■ **EXERCISE GOAL**
Find every line in the listing below that includes the word "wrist", then give only how many there are.

■ **MATERIAL PROVIDED**
★ ★ ★ ★

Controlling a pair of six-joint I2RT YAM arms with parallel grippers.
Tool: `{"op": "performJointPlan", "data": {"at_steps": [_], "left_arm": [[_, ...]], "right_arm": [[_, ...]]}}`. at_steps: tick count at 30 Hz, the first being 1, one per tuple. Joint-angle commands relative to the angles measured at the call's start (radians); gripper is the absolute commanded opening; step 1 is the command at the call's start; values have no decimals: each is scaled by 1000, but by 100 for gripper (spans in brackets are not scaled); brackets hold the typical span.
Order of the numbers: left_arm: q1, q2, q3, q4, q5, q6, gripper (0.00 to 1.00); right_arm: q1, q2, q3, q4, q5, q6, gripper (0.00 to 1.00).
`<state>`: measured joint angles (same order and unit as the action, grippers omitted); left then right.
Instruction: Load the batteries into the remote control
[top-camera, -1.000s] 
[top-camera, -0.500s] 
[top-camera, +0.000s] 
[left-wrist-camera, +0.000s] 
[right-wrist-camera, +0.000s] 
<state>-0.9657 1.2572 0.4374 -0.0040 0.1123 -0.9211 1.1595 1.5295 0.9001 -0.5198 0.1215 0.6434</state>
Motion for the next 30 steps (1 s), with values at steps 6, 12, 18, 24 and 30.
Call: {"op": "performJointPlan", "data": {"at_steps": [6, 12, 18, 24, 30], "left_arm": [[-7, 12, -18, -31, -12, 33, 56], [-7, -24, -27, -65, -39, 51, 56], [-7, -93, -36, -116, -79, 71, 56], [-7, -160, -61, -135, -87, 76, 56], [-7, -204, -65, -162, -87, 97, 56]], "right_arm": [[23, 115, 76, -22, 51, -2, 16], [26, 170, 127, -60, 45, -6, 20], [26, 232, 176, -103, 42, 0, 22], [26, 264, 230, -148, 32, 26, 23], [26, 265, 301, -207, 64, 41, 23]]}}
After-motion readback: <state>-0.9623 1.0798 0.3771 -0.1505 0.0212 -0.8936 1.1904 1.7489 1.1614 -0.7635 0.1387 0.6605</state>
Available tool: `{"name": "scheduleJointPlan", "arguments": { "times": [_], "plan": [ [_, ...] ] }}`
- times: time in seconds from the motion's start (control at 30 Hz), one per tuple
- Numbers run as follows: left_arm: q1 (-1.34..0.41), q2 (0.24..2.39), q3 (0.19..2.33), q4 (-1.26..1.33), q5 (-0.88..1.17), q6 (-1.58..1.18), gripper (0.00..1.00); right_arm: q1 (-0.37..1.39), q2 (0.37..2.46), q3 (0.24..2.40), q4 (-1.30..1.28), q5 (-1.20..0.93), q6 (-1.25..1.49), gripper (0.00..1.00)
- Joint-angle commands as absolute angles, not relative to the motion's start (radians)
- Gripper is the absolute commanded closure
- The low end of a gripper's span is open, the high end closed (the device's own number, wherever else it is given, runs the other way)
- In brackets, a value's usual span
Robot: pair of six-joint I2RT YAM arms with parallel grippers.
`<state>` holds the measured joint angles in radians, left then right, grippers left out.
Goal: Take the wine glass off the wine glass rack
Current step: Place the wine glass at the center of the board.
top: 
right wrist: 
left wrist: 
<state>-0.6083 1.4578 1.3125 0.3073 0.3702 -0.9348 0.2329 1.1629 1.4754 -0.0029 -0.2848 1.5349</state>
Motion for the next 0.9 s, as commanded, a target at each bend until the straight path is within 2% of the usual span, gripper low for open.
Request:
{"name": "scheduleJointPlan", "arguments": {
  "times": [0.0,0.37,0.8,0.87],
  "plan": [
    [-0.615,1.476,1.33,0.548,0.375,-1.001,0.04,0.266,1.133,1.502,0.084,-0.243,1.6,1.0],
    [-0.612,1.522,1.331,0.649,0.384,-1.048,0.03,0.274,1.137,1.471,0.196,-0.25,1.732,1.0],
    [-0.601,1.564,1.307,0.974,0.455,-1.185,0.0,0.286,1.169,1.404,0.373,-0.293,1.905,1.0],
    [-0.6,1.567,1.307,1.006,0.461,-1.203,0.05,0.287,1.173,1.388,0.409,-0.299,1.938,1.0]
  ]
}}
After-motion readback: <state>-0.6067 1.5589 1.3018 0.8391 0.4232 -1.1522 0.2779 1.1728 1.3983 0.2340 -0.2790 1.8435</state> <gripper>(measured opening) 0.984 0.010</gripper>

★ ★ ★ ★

■ **ANSWER SPACE**
4